Christina Ruloff - Eric Khoo fragt in Be With Me was Liebe ist. Ihm gelingt ein wohltuend ruhiger Film mit wunderbaren Bilder: Das Gegenstück zur amerikanischen Liebeskomödie. Der westliche, pardon amerikanische Liebesfilm funktioniert nach dem bewährten Muster: „Man meets woman and they fall ...

Eric Khoo fragt in Be With Me was Liebe ist. Ihm gelingt ein wohltuend ruhiger Film mit wunderbaren Bilder: Das Gegenstück zur amerikanischen Liebeskomödie.

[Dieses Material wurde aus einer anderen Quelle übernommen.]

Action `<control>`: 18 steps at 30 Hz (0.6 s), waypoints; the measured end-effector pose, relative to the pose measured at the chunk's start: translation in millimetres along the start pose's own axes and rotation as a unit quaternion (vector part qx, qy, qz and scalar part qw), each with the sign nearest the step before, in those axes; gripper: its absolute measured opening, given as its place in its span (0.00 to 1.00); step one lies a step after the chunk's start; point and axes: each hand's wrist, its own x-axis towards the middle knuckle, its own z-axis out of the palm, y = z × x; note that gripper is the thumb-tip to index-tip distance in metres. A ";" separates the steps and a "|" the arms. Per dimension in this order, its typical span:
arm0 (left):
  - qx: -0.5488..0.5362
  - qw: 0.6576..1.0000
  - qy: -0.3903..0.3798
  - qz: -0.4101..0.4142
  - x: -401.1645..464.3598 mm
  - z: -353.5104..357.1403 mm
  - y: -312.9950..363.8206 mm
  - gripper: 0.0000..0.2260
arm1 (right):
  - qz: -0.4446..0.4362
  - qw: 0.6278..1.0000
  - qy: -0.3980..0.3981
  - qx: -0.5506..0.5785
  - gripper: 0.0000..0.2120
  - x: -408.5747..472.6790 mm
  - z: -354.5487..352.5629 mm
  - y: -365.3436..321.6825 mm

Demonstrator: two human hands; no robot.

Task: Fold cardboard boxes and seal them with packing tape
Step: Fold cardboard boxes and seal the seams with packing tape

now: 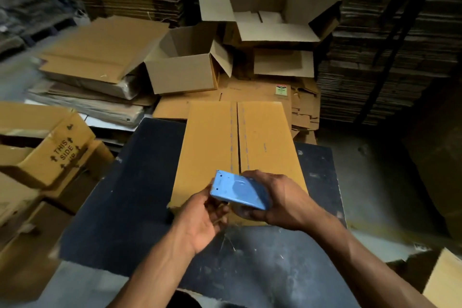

Der westliche, pardon amerikanische Liebesfilm funktioniert nach dem bewährten Muster: „Man meets woman and they fall in love.“ In den 90 Minuten Kino findet ein hektisches Auf und Ab statt, das die verschiedenen äusseren und inneren Hindernisse dramaturgisch abhandelt und überwindet. Besonders beliebt sind familiäre Einwände, die je nach Genre aus geheimem Familientrauma oder einfachem Klassenunterschied rühren. Mindestens so oft wird die Vergangenheit der Protagonisten aufgewaschen und abgearbeitet. Oder man macht sich über das unserer Zeit angemessene Mass der Emanzipation lustig, woraus ungeahnte Komplikationen entstehen können. Es wird mit dickem Rotstift zwischen falscher und echter Liebe unterschieden und die echte Liebe äussert sich nach einigem leidvollen Stirnrunzeln und einigen Tränen in Lächeln, Küssen und einer obligaten, dafür kurz gehaltenen Bettszene. Wer sich einen amerikanischen Liebesfilm ansieht, wäre bitter enttäuscht und empört weniger „Liebe und Triebe“ und mehr Gehalt geboten zu kriegen. Schliesslich geht man ins Kino um die eigene Erwartungshaltung bestätigt zu kriegen.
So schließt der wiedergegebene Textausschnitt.